NetBSD Problem Report #48027
From paul@whooppee.com Sun Jul 7 20:32:07 2013
Return-Path: <paul@whooppee.com>
Received: from mail.netbsd.org (mail.netbsd.org [149.20.53.66])
(using TLSv1 with cipher DHE-RSA-AES256-SHA (256/256 bits))
(Client CN "mail.NetBSD.org", Issuer "Postmaster NetBSD.org" (verified OK))
by mollari.NetBSD.org (Postfix) with ESMTPS id D18087182F
for <gnats-bugs@gnats.NetBSD.org>; Sun, 7 Jul 2013 20:32:06 +0000 (UTC)

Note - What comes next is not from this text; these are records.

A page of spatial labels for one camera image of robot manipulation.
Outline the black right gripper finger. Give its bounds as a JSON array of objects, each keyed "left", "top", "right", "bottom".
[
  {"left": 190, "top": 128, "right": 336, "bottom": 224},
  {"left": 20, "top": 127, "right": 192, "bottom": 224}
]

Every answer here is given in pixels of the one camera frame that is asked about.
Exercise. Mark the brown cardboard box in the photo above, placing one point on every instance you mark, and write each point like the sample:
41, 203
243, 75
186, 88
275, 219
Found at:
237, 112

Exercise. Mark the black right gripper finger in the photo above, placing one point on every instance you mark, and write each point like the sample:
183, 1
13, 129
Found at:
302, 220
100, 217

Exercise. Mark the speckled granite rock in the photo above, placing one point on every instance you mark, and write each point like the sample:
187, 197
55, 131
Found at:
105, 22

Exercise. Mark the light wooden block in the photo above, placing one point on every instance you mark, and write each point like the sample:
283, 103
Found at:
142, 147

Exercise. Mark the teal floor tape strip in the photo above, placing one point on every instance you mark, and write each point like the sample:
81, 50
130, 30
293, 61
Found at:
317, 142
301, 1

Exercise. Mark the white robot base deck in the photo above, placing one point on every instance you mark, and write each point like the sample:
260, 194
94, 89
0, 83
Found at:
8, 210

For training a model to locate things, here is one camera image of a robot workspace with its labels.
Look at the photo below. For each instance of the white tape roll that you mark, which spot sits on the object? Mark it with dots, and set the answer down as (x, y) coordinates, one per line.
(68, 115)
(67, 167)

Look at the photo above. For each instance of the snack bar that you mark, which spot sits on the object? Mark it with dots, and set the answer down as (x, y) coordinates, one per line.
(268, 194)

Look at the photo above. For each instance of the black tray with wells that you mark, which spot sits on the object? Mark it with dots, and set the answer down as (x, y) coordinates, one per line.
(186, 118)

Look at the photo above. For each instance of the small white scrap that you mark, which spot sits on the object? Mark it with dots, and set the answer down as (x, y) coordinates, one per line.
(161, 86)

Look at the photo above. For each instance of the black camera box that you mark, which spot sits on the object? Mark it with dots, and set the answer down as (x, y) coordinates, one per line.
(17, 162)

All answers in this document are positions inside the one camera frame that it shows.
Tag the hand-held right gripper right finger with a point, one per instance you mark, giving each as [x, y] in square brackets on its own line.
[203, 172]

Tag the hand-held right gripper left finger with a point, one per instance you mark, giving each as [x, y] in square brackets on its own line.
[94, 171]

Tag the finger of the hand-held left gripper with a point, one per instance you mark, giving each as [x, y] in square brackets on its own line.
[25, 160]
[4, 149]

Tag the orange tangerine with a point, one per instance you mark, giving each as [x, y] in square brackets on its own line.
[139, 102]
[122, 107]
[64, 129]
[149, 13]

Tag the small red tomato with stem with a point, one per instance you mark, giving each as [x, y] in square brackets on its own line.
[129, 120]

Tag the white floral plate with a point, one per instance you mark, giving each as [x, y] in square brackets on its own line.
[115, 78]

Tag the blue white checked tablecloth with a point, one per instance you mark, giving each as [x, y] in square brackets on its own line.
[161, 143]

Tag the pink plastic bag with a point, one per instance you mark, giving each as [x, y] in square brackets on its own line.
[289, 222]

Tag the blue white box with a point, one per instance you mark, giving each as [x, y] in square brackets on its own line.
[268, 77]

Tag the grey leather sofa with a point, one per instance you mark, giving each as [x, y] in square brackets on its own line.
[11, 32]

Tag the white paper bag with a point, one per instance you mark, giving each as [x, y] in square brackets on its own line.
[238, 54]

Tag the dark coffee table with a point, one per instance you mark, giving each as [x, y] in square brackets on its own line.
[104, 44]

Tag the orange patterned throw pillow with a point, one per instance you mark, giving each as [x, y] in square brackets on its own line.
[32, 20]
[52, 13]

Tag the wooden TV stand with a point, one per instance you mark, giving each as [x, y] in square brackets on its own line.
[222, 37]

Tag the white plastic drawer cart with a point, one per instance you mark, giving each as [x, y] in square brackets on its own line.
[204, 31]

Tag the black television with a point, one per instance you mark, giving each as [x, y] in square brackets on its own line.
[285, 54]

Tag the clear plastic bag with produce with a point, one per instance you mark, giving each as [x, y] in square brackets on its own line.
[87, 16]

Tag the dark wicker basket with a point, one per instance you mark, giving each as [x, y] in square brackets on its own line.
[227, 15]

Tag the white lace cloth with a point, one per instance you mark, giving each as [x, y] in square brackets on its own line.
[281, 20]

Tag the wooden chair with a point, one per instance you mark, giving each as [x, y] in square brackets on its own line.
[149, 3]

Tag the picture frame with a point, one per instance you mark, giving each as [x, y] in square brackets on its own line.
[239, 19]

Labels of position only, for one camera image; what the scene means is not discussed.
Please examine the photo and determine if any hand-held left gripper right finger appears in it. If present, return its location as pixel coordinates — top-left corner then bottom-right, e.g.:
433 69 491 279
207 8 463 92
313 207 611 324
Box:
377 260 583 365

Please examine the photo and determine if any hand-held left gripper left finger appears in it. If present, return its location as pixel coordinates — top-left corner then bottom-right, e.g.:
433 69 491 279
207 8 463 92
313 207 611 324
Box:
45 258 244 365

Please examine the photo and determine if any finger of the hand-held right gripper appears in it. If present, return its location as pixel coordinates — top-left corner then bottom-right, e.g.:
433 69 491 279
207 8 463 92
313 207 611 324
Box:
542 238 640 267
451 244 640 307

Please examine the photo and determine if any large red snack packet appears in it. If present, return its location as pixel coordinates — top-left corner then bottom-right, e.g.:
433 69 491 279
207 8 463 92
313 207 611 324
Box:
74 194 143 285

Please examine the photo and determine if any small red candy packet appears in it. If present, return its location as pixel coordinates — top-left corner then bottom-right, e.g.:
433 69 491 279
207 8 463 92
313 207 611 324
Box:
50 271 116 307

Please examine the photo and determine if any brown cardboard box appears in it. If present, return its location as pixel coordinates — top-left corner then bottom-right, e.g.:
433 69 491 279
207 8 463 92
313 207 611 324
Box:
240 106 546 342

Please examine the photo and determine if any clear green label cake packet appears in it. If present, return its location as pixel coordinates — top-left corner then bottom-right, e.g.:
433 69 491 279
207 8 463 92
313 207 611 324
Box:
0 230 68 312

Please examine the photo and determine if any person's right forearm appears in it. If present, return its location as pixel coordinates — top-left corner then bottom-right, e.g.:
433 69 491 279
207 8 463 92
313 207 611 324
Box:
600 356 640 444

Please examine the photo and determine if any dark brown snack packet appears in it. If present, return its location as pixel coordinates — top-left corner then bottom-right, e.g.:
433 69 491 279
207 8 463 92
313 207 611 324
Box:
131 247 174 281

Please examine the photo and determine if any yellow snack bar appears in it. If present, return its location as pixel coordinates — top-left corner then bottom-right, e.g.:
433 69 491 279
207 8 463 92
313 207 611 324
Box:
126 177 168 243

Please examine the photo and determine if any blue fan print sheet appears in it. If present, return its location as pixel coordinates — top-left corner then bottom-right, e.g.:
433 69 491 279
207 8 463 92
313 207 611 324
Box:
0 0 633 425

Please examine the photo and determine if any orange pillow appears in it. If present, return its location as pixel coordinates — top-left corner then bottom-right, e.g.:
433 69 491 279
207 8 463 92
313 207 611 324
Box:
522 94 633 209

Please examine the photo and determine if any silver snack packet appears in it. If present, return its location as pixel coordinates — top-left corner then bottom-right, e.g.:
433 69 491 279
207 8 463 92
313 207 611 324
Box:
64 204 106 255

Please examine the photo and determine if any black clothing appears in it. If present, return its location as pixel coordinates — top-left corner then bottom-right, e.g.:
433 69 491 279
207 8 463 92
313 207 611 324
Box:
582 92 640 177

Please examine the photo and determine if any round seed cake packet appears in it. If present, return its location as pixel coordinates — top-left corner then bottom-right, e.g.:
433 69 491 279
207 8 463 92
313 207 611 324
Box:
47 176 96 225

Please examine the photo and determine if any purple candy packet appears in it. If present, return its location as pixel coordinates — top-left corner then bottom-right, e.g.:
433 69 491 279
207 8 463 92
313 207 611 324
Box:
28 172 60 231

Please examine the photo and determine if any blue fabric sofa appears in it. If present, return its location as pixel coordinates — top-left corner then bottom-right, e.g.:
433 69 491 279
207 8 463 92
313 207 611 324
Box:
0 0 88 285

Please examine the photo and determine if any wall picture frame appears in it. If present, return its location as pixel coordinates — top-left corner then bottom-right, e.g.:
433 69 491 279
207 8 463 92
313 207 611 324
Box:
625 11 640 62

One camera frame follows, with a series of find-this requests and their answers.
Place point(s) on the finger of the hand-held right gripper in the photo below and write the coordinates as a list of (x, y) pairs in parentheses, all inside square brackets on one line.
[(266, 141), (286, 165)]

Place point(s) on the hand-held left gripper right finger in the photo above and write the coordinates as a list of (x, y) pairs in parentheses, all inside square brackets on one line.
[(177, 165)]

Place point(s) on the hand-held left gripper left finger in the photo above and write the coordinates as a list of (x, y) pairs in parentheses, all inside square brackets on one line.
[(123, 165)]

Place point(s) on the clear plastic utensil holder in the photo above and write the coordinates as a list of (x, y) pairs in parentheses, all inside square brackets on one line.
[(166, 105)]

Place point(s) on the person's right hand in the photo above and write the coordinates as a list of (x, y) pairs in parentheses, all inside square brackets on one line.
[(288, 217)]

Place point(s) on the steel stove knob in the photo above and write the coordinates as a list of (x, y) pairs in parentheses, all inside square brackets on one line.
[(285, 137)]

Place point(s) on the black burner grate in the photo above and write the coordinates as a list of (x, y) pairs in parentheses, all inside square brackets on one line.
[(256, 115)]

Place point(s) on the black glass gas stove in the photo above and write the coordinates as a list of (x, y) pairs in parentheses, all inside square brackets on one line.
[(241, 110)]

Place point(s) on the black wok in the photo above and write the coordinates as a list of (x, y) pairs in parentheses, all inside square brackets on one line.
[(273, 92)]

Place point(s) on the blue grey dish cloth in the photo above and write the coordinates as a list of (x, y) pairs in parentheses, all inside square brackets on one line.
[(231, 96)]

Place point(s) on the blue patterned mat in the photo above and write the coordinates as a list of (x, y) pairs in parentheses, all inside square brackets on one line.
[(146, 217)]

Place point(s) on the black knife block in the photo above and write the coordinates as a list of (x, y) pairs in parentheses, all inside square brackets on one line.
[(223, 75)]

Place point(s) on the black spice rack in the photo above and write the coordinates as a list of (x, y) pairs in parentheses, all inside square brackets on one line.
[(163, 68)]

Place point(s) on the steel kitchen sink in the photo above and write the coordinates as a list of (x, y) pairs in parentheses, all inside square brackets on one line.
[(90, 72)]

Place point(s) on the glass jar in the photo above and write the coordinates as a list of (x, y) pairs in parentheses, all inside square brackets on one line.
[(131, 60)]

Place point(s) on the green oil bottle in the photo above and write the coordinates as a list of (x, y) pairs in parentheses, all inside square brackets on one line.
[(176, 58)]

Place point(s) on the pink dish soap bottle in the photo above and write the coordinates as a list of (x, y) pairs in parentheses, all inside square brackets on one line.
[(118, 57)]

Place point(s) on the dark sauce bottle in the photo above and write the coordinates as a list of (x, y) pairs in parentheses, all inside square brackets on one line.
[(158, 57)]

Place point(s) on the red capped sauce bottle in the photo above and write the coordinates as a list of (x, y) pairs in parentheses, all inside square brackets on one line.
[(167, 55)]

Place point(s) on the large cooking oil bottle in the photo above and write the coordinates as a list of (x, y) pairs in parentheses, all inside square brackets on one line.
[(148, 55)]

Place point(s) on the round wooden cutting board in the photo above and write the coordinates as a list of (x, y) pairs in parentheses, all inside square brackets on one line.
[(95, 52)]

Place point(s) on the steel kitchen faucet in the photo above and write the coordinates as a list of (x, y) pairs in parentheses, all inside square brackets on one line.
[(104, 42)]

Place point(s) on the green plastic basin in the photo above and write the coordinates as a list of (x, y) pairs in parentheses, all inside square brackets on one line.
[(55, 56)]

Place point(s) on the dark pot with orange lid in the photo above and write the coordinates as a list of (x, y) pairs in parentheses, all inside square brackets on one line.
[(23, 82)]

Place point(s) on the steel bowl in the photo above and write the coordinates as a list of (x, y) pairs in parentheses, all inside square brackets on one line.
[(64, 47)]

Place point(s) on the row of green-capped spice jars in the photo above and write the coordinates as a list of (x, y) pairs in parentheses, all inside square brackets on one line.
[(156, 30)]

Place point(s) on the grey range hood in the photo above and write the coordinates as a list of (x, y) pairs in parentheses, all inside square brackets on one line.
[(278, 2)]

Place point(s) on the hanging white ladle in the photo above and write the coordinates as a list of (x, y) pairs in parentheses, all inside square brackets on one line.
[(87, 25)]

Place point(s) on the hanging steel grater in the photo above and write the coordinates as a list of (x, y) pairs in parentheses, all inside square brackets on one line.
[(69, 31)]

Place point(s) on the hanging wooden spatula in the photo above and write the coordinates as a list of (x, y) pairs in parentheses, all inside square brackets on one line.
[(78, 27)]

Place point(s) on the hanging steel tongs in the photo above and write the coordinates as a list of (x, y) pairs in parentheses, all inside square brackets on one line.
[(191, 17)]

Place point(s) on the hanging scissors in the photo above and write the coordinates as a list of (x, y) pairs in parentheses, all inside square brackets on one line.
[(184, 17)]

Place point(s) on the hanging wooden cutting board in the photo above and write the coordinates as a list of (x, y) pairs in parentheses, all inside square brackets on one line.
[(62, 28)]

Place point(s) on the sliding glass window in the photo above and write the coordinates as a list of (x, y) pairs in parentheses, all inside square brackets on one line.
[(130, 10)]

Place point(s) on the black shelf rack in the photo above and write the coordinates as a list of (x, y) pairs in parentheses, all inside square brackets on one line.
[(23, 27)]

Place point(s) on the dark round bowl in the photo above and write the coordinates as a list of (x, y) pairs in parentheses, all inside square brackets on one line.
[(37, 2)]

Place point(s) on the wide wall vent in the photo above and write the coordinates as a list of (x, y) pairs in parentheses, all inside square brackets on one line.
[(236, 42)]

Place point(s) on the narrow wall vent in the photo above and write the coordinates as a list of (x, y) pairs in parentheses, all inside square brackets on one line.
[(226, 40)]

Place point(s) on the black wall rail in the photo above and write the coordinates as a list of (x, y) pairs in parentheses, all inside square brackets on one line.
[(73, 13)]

Message-Id: <20130707203205.1308024797C@screamer.whooppee.com>
Date: Sun, 7 Jul 2013 13:32:05 -0700 (PDT)
From: paul@whooppee.com
Reply-To: paul@whooppee.com
To: gnats-bugs@NetBSD.org
Subject: nfsserver module doesn't work
X-Send-Pr-Version: 3.95
>Number: 48027
>Category: kern
>Synopsis: nfsserver module doesn't work
>Confidential: no
>Severity: serious
>Priority: high
>Responsible: pgoyette
>State: closed
>Class: sw-bug
>Submitter-Id: net
>Arrival-Date: Sun Jul 07 20:35:00 +0000 2013
>Closed-Date: Sat Dec 14 06:33:04 +0000 2013
>Last-Modified: Sat Dec 14 06:33:04 +0000 2013
>Originator: Paul Goyette
>Release: NetBSD 6.99.23
>Organization:
-------------------------------------------------------------------------
| Paul Goyette | PGP Key fingerprint: | E-mail addresses: |
| Customer Service | FA29 0E3B 35AF E8AE 6651 | paul at whooppee.com |
| Network Engineer | 0786 F758 55DE 53BA 7731 | pgoyette at juniper.net |
| Kernel Developer | | pgoyette at netbsd.org |
-------------------------------------------------------------------------
>Environment:
System: NetBSD screamer.whooppee.com 6.99.23 NetBSD 6.99.23 (GENERIC) #17: Thu Jul 4 07:18:10 PDT 2013 paul@screamer.whooppee.com:/build/netbsd-local/obj/amd64/sys/arch/amd64/compile/GENERIC amd64
Architecture: x86_64
Machine: amd64
>Description:
For some unknown reason, a custom kernel config which contains both
options NFSSERVER
and filesystem NFS
still cannot successfully start the nfsd process and export its
filesystems. nfsd reports "NFS not available" due to a SIGSYS
signal.
The same error occurs when the above options/filesystem are not
included in the kernel, whether or not the nfs and nfsserver
modules are manually pre-loaded or allowed to auto-load.
>How-To-Repeat:
Build a kernel using the config file at
http://www.whooppee.com/~paul/WHOOPPEE-NFS
and try to start nfsd
>Fix:
Unknown
>Release-Note:
>Audit-Trail:
From: David Holland <dholland-bugs@netbsd.org>
To: gnats-bugs@NetBSD.org
Cc:
Subject: Re: kern/48027: nfsserver module doesn't work
Date: Mon, 8 Jul 2013 02:21:43 +0000
On Sun, Jul 07, 2013 at 08:35:00PM +0000, paul@whooppee.com wrote:
> For some unknown reason, a custom kernel config which contains both
>
> options NFSSERVER
> and filesystem NFS
>
> still cannot successfully start the nfsd process and export its
> filesystems. nfsd reports "NFS not available" due to a SIGSYS
> signal.
...so this has nothing to do with modules?
--
David A. Holland
dholland@netbsd.org
From: Paul Goyette <paul@whooppee.com>
To: gnats-bugs@NetBSD.org
Cc: kern-bug-people@netbsd.org, gnats-admin@netbsd.org, netbsd-bugs@netbsd.org
Subject: Re: kern/48027: nfsserver module doesn't work
Date: Sun, 7 Jul 2013 19:31:34 -0700 (PDT)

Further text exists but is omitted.